Timehop Revives Old Memories from Facebook, Foursquare, and Twitter

Everyone wants to recapture pieces of the past these days. Facebook for example changed all profiles to the timeline format this year, and others in the social media space are pursuing ways of tracking the past. New York-based Timehop has developed its own technology to let individuals recall content from their personal histories, via once-day e-mails. Jonathan Wegener, CEO and co-founder of Timehop, believes the e-mails offer deeper looks into the past than its rivals in the market.

For the team behind Timehop, the technology also marks a major change from where they were one year ago. Back then, they were also working on a startup called FriendsList as part of TechStars’s inaugural NYC class. FriendsList is now defunct. And the tale of how the team scrapped FriendList and moved forward with Timehop provides an interesting case study on startup strategizing—with a dash of nimbleness.

Timehop sends its users e-mails each day that tell them what they were doing exactly one year ago, based on information gathered from their Twitter, Foursquare, Facebook, and Instagram profiles. These personal newsletters, Wegener says, offer more context than what the sources offer individually. “There’s a big opportunity in history, and no one is doing it well,” he says. Wegener says Timehop gives its users a picture of how they spent their time, whom they spent it with, and what they were thinking across the social sphere. “Effectively you’re writing a diary without really doing anything,” he says.

One-year-old Timehop raised $1.1 million in seed funding in January from OATV, Spark Capital, and individual investors who include Foursquare co-founders Dennis Crowley and Naveen Selvadurai. Wegener says the seed funding will go towards fleshing out the team to six full-timers, who will explore new opportunities to be more competitive. “We’re working on expanding in terms of the sources Timehop pulls from,” he says. “The vision for the product is to collect all the data you create across different services and devices and give it back to you.”

Wegener and co-founder Benny Wong started Timehop as 4SquareAnd7YearsAgo last February at the first Foursquare Hackathon. The original plan was to let users replay their past Foursquare checkins in the present. Other versions of the product were developed to work with Facebook and Instagram. Wong and Wegener eventually pivoted and combined all the versions into a daily e-mail that covered the gamut of the users’ activity.
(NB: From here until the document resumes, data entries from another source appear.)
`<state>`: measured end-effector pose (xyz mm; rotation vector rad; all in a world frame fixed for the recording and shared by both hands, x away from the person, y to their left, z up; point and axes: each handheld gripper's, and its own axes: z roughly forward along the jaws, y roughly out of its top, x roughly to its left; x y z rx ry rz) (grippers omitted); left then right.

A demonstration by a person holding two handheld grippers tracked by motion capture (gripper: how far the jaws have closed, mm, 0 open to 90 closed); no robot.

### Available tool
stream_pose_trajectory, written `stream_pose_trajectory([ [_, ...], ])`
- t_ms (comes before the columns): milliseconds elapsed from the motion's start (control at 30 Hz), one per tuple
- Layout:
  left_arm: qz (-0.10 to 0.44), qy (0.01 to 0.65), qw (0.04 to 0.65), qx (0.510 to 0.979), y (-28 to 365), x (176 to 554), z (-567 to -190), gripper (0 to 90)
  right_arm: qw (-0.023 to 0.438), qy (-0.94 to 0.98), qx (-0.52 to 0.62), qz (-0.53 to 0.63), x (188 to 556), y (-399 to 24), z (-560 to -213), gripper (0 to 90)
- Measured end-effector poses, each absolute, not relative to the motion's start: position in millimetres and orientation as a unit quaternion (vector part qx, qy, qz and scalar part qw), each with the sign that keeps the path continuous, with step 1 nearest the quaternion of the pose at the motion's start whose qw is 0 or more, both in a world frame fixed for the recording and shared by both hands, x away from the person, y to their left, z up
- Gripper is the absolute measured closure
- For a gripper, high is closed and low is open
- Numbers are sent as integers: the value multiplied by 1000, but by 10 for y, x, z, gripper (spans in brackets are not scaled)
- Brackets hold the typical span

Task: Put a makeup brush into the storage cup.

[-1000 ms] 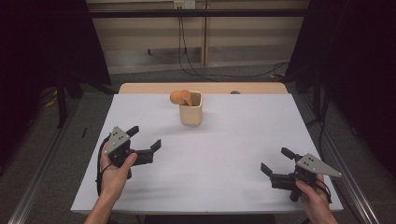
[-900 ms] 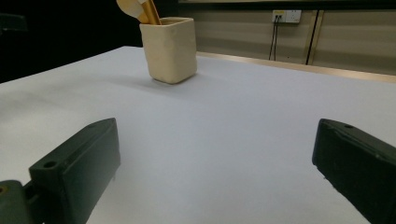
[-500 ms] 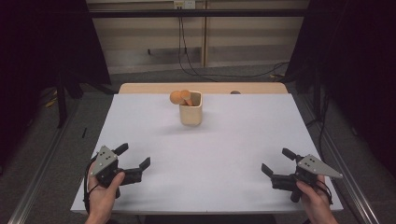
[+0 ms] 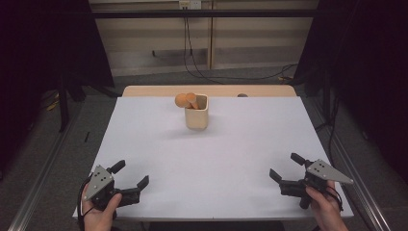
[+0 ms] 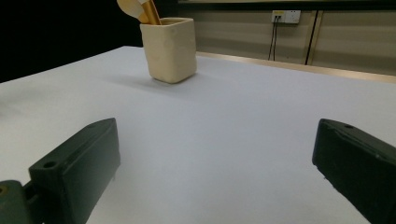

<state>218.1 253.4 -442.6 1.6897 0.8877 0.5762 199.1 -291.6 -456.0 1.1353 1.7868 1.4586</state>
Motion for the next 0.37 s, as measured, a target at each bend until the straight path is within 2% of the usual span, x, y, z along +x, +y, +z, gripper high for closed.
stream_pose_trajectory([
  [367, 234, 370, 534, 723, 2520, 2177, -4473, 43, 277, 668, 427, 543, 2046, -2907, -4581, 2],
])
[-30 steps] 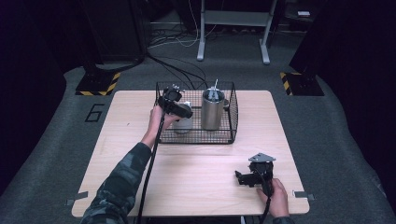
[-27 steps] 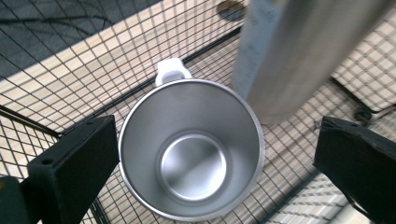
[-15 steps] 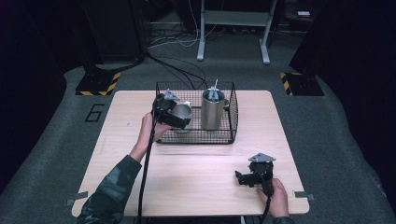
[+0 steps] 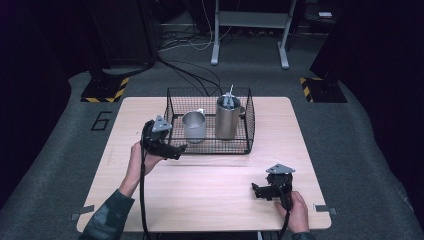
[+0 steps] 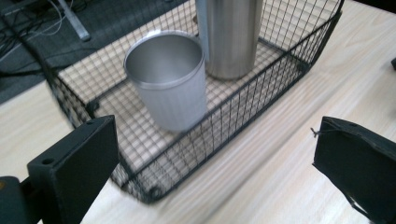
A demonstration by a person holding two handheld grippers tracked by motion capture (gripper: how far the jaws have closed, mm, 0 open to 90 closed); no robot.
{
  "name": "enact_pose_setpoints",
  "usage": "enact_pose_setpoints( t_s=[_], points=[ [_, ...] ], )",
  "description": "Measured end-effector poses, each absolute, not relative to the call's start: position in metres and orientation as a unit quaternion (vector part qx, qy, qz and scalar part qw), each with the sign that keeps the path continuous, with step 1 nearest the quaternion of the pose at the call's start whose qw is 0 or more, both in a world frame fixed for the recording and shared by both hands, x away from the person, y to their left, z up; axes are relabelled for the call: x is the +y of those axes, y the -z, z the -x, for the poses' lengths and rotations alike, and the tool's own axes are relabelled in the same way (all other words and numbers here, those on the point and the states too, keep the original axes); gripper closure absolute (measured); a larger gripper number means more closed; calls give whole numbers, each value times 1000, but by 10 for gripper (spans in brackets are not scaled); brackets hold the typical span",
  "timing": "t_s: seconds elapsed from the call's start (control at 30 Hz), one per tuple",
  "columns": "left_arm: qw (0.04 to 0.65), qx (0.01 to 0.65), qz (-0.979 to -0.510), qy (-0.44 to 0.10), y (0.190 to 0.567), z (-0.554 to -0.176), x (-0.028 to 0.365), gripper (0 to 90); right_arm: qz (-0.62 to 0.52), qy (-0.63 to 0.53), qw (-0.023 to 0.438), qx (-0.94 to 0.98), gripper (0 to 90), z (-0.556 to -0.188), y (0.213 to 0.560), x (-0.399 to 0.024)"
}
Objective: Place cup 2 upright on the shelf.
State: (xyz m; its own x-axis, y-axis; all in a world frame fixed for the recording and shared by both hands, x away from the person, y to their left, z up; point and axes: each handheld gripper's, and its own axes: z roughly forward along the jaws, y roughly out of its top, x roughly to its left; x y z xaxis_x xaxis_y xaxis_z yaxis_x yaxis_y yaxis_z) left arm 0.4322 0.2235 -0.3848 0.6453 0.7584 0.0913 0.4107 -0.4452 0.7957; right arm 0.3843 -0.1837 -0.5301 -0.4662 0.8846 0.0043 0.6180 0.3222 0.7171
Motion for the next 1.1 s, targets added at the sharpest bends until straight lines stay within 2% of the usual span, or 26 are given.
enact_pose_setpoints(
  t_s=[0.5, 0.93, 1.1],
  points=[
    [352, 401, -813, -233, 440, -387, 275, 2, -477, -335, 199, 788, 0, -384, 530, -184],
    [325, 465, -794, -220, 493, -372, 317, 2, -476, -334, 199, 788, 0, -384, 530, -184],
    [324, 467, -794, -214, 510, -367, 328, 2, -477, -334, 199, 788, 0, -384, 530, -184]
  ],
)
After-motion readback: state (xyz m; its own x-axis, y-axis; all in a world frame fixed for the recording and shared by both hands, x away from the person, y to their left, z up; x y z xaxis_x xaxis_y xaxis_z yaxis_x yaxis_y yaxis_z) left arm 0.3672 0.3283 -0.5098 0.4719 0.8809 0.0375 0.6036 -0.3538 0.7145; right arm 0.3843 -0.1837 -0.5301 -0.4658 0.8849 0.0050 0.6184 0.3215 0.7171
At the time, Wegener and Wong were developing FriendsList as part of the first class of NYC TechStars. Wegener says FriendsList was supposed to be a Craigslist rival, where friends recommend jobs and other social classified ads to each other. “We worked on it through May before deciding that we didn’t see a future in the product and that type of business,” Wegener says. He and Wong killed FriendsList last summer to focus on Timehop.

Sharing content from the past is an increasingly competitive space. In addition to Facebook’s timeline, New York’s Proust.com is an online scrapbook to keep track of and share personal moments. Staying alive in this segment, however, can be challenging. Internet company IAC, parent of Proust, almost pulled the plug on the scrapbook in January but at the last minute chose to keep Proust.com active. IAC did not respond to requests for comment on Proust’s near demise but it is not hard to imagine Facebook’s timeline belligerently attacking this space like a honey badger.
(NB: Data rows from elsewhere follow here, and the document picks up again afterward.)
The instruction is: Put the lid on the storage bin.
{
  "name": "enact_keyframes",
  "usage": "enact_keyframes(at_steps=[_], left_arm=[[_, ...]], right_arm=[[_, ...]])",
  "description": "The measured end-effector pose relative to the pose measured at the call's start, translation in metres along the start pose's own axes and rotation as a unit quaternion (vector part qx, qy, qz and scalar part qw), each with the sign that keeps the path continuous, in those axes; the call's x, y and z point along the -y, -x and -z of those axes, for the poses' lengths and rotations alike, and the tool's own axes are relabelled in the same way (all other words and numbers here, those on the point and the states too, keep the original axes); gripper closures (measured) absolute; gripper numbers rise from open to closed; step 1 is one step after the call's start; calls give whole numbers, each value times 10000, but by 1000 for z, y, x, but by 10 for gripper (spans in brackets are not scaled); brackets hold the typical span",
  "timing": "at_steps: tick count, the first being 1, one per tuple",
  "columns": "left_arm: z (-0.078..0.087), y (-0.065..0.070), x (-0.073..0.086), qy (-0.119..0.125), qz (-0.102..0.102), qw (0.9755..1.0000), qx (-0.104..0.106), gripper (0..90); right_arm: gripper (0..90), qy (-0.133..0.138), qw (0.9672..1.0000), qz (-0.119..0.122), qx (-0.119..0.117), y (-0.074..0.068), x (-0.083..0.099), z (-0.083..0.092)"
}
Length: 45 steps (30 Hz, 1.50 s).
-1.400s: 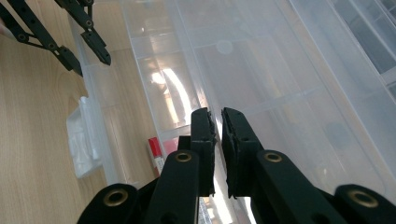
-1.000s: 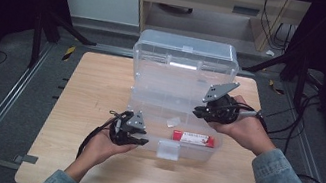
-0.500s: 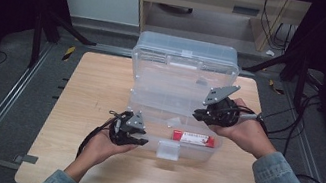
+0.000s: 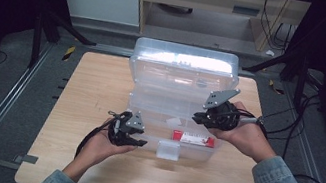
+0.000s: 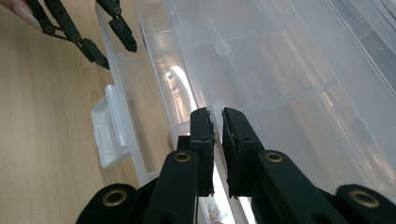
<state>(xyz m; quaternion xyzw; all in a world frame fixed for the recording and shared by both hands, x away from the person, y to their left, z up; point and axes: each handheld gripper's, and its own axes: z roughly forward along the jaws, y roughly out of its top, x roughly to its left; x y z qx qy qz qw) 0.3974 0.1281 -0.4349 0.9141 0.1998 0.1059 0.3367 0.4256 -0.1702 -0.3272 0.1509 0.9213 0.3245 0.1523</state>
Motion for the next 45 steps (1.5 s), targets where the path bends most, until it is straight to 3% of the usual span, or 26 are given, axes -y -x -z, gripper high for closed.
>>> enact_keyframes(at_steps=[5, 8, 11, 14, 15, 17, 19, 24, 25, 29, 32, 38, 45], left_arm=[[21, 3, 0, 282, 172, 9995, -22, 475], [39, 5, -3, 617, 344, 9975, 62, 457], [59, 3, -6, 752, 472, 9961, -12, 466], [80, -3, -9, 957, 660, 9932, -107, 503], [80, -3, -9, 957, 660, 9932, -107, 509], [97, -12, -13, 1058, 793, 9910, -195, 538], [101, -16, -15, 1100, 833, 9903, -179, 561], [121, -35, -25, 1196, 966, 9873, -410, 614], [121, -35, -25, 1196, 966, 9873, -410, 637], [123, -50, -35, 1302, 1110, 9832, -641, 684], [119, -57, -43, 1271, 1103, 9823, -827, 705], [108, -67, -55, 1277, 1193, 9806, -892, 740], [101, -73, -59, 1330, 1317, 9779, -928, 760]], right_arm=[[831, 13, 10000, 2, -12, 0, 0, 0], [831, 9, 10000, 5, -8, 0, 0, 0], [830, 2, 10000, 8, 14, -1, 0, 0], [829, 11, 10000, 8, 22, -1, 1, 0], [829, 11, 10000, 8, 22, -1, 1, 0], [829, 48, 10000, -16, 14, -1, 2, 1], [828, 64, 10000, -21, 11, -1, 2, 1], [827, 84, 10000, -37, 23, -1, 3, 1], [827, 86, 10000, -37, 21, -1, 3, 1], [827, 83, 10000, -38, 27, -1, 3, 1], [827, 86, 9999, -39, 35, -2, 3, 1], [827, 99, 9999, -30, 32, -2, 5, 2], [827, 118, 9999, -51, 33, -4, 6, 2]])
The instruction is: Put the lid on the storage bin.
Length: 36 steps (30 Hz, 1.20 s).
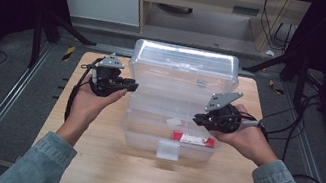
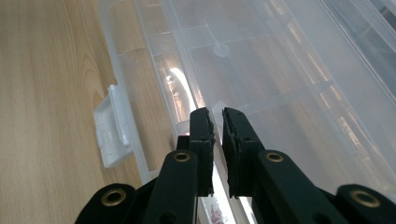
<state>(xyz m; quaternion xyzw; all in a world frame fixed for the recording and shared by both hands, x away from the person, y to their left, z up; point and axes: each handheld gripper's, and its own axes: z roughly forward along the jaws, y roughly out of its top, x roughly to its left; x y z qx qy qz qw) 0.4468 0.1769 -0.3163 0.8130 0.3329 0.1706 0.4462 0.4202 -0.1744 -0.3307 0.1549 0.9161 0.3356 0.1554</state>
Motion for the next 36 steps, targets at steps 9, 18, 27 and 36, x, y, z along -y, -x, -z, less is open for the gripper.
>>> enact_keyframes(at_steps=[9, 18, 27, 36], left_arm=[[2, 0, 1, 104, 45, 9999, -68, 802], [7, 3, 9, 177, 114, 9998, -1, 838], [10, 3, 17, 100, 102, 9999, 74, 872], [10, 4, 25, 59, 109, 9998, 144, 884]], right_arm=[[825, -16, 10000, 56, 23, -6, 4, -1], [826, -41, 10000, 84, -8, -13, 10, -3], [825, -8, 10000, 28, -26, -16, 15, -4], [821, -20, 10000, 12, -50, -19, 19, -6]])
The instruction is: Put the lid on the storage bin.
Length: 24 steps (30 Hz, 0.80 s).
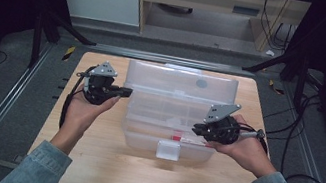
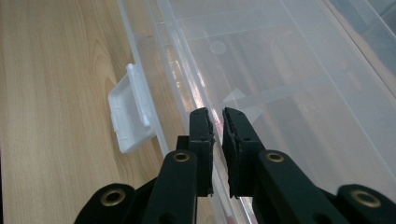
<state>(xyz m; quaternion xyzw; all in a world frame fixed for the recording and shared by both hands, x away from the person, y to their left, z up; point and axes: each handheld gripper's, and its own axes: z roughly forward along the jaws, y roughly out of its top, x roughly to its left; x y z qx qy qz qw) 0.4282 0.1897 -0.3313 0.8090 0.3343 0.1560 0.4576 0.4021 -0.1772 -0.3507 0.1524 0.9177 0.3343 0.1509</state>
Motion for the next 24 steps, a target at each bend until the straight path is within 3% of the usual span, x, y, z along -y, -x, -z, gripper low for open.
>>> enact_keyframes(at_steps=[4, 8, 17, 24], left_arm=[[0, 1, 2, -11, 6, 10000, 25, 887], [0, 2, 7, -43, -3, 10000, 77, 891], [-3, 6, 13, -142, -87, 9998, 124, 894], [-5, 8, 19, -191, -111, 9996, 172, 897]], right_arm=[[803, 58, 10000, -67, -6, -1, 2, 0], [720, 161, 9996, -218, 9, -1, 7, 5], [598, 423, 9967, -594, 344, -6, 24, 30], [603, 527, 9941, -798, 503, -8, 39, 44]])
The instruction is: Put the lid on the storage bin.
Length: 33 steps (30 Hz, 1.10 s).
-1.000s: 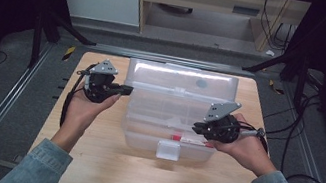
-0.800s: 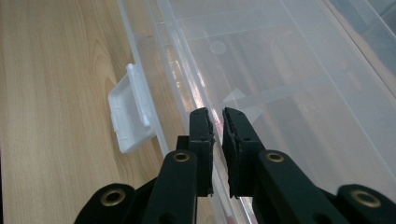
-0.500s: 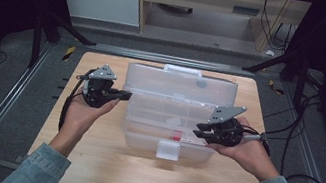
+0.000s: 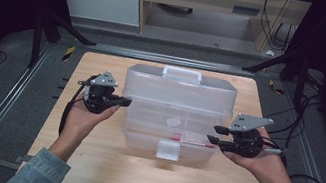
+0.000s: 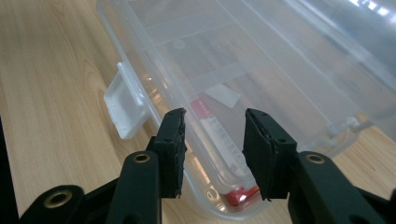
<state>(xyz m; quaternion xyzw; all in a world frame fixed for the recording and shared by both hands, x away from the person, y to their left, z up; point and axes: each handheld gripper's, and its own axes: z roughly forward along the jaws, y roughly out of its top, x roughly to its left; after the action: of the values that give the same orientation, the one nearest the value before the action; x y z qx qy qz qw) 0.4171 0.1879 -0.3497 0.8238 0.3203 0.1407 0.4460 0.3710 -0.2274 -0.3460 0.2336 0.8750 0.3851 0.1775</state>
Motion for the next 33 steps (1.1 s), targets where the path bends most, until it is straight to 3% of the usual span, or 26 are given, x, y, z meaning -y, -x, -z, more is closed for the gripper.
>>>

Wegener says Facebook’s timeline is a different kind of product. “Ours is a more personal, private product about digesting your past one day at a time,” he says. Wegener says regardless of what others have done with content from the past, he sees Timehop as a more effcient option. “Twitter doesn’t even have a way of browsing past tweets, you have to scroll down,” he says. “We think there is a lot more to do with personal data and record keeping.”

The next step in the entrepreneurs’ evolution will be to figure out how to monetize their new company. At the moment Wegener says Timehop’s team is more focused on developing the product than solidifying a business plan to generate revenue. Wegener says he thinks of Timehop as similar to Flickr and iPhoto for storing memories. “If nothing else, we have an effective advertising business here,” he says. Timehop boasts an “open rate”—a measure marketers use to track how often e-mails are opened by the recipients—that’s up to three times the market standard, he says.

Wegener says his team is developing more features, including the ability for users to share Timehop content . They are also working on ways to make the content more interactive, with comments and tags. That will spell a change in medium in the future. “It means transitioning from an e-mail to a website product,” Wegener says. He also says Timehop is developing ways to help users document their lives now. “Those features are going to produce more content that lives on Timehop, versus Timehop scraping other services,” he says.